Re:Everybody else must be seriously jumping for jo (Score:3, Insightful)
I wouldn't bet the farm on this. The iMac was and is marketed at the average non-geek who couldn't care about CPU bit path, or memory addressing, or upgradability. And it probably will still be marketed at the non-geek when they go 64 bit.
Now the full on tower machines, those will be the machines to get for hot 64 bit CPU sex. not as cheap as the iMacs are, but they're a whole lot cheaper than say a Sun sparc machine, or other 64 bit box.
x86-64 (Score:3, Informative)
Here are some general specs on x86-64:
64-bit addressing
8 Additional GPRs (for a total of 16)
GPR width increased to 64-bits
8 128-bit SSE registers (for a total of 16)
64-bit instruction pointer and relative addressing
Flat address space (code, data, stack)
--Ace's hardware (http://www.aceshardware.com/read_news.jsp?id=100
The fact that x86 has only had 8 General Purpose Registers has been the bane of its existence for quite a while... I think that this will be the main source of speed improvement over existing 32-bit apps when compiled for the x86-64 architecture, not the fact that the system can handle more precise numbers.

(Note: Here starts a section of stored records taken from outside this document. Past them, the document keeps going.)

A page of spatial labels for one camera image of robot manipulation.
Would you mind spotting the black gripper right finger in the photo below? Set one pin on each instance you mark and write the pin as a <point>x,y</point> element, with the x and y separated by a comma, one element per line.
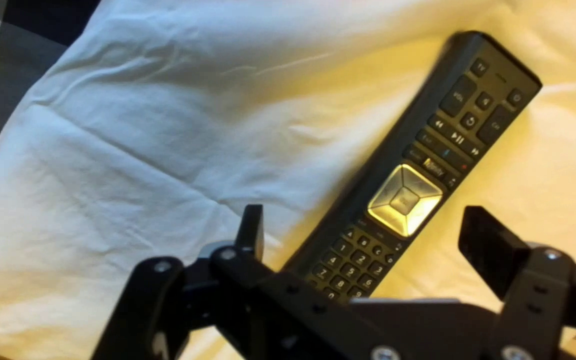
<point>490,249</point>

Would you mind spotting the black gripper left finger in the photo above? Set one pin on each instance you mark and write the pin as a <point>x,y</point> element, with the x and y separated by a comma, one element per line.
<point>250,232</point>

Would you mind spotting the black tv remote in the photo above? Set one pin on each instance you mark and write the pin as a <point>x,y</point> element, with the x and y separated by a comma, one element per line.
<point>471,98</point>

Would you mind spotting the white pillow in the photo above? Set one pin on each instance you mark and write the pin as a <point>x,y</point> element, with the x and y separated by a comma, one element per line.
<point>166,118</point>

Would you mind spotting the plaid bed comforter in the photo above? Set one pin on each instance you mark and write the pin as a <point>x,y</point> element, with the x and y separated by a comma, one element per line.
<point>33,37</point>

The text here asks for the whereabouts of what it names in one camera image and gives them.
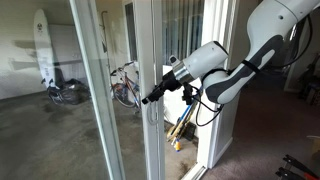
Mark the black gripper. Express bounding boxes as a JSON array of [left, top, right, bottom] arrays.
[[142, 71, 182, 104]]

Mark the grey door handle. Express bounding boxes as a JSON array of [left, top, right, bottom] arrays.
[[147, 102, 158, 125]]

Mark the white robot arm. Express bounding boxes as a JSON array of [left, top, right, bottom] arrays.
[[142, 0, 320, 104]]

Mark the fixed glass door panel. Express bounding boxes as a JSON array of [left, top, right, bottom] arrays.
[[0, 0, 115, 180]]

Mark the red bicycle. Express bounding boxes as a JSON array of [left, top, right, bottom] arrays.
[[111, 62, 140, 109]]

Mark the blue yellow tool bundle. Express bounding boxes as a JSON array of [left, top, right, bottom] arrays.
[[166, 102, 197, 152]]

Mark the black bag on patio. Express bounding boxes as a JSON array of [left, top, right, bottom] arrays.
[[47, 79, 90, 105]]

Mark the white surfboard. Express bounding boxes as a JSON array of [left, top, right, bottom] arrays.
[[34, 9, 56, 87]]

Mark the red black clamp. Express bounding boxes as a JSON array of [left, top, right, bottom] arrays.
[[275, 154, 320, 180]]

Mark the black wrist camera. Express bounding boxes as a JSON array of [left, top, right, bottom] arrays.
[[182, 83, 192, 105]]

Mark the white door frame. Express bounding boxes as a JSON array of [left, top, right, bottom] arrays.
[[181, 0, 240, 180]]

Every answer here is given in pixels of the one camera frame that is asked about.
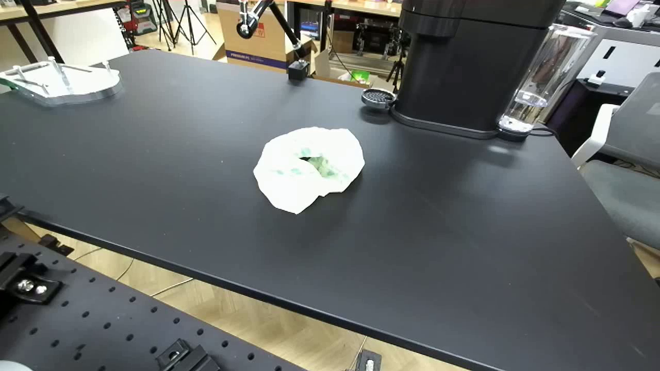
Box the white cloth with green stains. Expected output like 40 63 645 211
253 125 366 215

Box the small black round dish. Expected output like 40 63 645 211
360 87 397 112

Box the cardboard box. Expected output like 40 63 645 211
216 3 316 68

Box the clear plastic container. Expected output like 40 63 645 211
499 22 592 134

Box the black perforated breadboard plate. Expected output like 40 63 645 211
0 231 301 371

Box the white panel board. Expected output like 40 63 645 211
43 8 127 66

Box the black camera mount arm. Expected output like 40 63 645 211
235 0 311 85

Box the black robot base pedestal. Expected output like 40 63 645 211
393 0 565 139

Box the black camera tripod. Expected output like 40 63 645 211
152 0 214 52

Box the black bracket with screws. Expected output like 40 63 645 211
0 251 61 305

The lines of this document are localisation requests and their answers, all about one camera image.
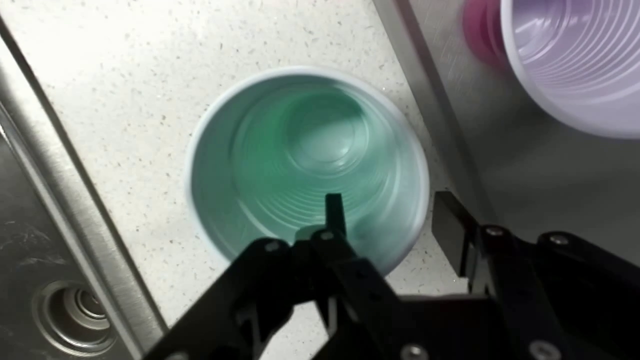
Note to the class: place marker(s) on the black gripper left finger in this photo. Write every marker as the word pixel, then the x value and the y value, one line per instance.
pixel 334 215

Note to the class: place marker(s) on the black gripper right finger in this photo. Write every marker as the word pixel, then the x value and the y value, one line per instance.
pixel 454 231

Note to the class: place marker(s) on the green plastic cup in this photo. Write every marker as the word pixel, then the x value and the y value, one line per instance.
pixel 271 148

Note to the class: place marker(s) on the purple plastic cup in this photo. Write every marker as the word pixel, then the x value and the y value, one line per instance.
pixel 577 59

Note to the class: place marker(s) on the grey plastic tray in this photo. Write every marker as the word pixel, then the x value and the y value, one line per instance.
pixel 505 159

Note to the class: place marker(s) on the stainless steel sink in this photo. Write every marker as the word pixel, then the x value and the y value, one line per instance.
pixel 68 291

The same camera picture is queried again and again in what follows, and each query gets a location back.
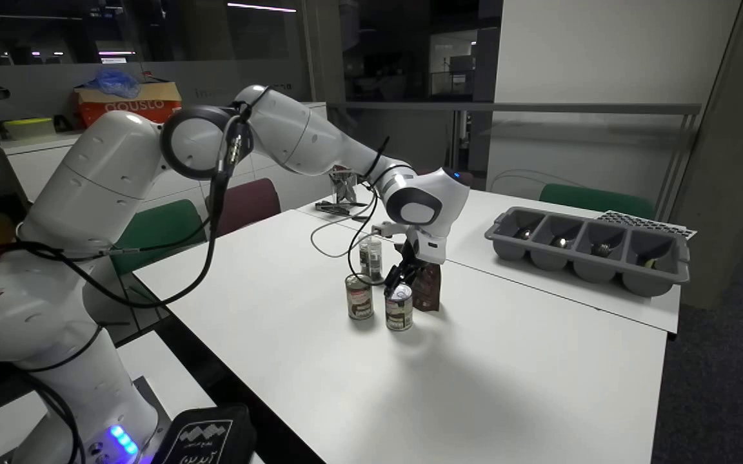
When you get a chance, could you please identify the brown paper bag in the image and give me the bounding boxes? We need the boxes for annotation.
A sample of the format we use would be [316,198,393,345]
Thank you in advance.
[412,264,440,312]

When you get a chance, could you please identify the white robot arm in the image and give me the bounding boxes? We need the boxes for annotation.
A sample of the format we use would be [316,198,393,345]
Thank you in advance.
[0,85,468,464]

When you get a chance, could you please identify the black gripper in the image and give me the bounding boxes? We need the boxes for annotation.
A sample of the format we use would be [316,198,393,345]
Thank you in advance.
[384,242,421,290]

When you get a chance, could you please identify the green chair far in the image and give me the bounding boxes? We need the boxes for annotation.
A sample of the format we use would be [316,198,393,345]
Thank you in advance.
[538,183,655,219]

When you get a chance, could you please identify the maroon chair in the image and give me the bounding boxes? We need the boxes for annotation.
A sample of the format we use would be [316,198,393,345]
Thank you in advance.
[215,179,280,234]

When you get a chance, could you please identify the small glass jar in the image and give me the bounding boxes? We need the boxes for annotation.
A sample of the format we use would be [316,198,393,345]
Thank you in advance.
[357,237,381,282]

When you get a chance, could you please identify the green chair near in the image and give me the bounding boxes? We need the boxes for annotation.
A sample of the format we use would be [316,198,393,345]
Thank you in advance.
[114,198,204,274]

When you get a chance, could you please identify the tin can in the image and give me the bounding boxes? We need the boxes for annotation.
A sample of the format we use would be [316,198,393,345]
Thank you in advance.
[346,276,374,321]
[384,285,412,330]

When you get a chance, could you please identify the grey cutlery tray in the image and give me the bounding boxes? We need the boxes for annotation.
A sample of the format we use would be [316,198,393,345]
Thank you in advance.
[485,207,691,298]

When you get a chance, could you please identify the black control box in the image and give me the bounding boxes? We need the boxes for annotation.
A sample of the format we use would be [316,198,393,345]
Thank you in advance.
[152,407,257,464]

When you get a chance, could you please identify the green chair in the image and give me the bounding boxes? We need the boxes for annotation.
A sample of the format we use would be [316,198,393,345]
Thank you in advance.
[114,198,204,274]
[538,183,655,219]

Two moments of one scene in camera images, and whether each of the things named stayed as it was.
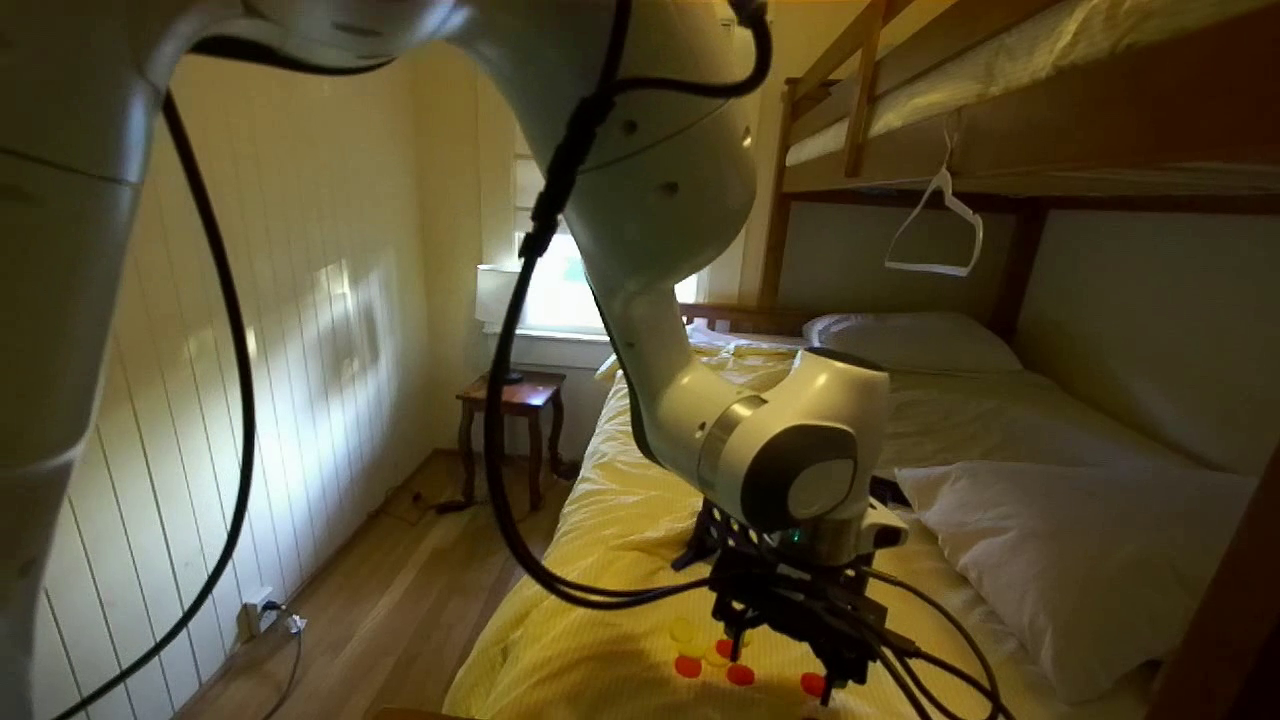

As far as selling these things, having worked in video game retail, the consumer is already very conscious of the idea of an n-bit processor from all the old console hype where the precision of the CPU was marketed as the primary "performance number" the way Mhz are on desktop PCs.
--Shon
spin (Score:3, Interesting)
I'd like to see one of two systems. Either provide backward compatibility - like AMD with it's 64 bit extensions, or start with a clean slate and produce a performer - like Digital's Alpha.
The advantage of a 64 bit AMD is that the most used architecture can migrate without dropping everything. My PII can still run DOS binaries that ran on my 8088. This is a GOOD thing. Even running Linux, I don't want to recompile all my apps, if I don't have to. If this were the case, I might have gotten a Power PC already.
The advantage that the Alpha has is speed, and there is only one kernel systems calls interface - 64 bits. For example, there's no lseek() and lseek64() on the Alpha. (For the history buf, first there was seek() for 16 bits, then lseek() for 32 bits. We've been here before. Now we have the off_t typedef, so it should be easier to simply change it to be 64 bits... Yet some have added off64_t, in the name of backwards compatibility.)
Itanium may have the clean break (or it may not), but where's the speed? I'm not switching without something.
Digital's Alpha is at least the third attempt that Digital made before getting a RISC system to perform. The Power architecture is IBM's 2nd attempt. Sometimes you design it, and it just doesn't deliver. Move on!
When one looks at Digital's switch from 16 bits (PDP-11) to 32 bits (Vax 11/780), one notes that the new machines were more expensive, and about the same performance. I'd still rather have a Vax, because there are things that you can do in 32 bits that are painful in 16 (but not many).
It should be noted that throwing the address space at problems often slows it down. For example, Gosling's Emacs was ported from the Vax to the PDP-11. On the Vax, the file being edited was thrown into RAM completely. On the PDP, just a few blocks of your file were in RAM, in a paged manner. On the PDP, an insert (or delete) cause only the current page to be modified. If the current page filled up, it was split, and a new page was created. On the Vax, inserts tended to touch every page of the file - which could make the whole machine page. It was quite obviously faster on the PDP-11. No one cares about this example anymore - since machines have so much more RAM and speed. But, throwing the address space at video editing will show how bad this idea really is. Programmed I/O is smarter than having the OS do it. The program knows what it's doing, and the OS doesn't. Eventually, machines may have enough RAM and speed that no one will care, but it won't happen here at the begining of the curve.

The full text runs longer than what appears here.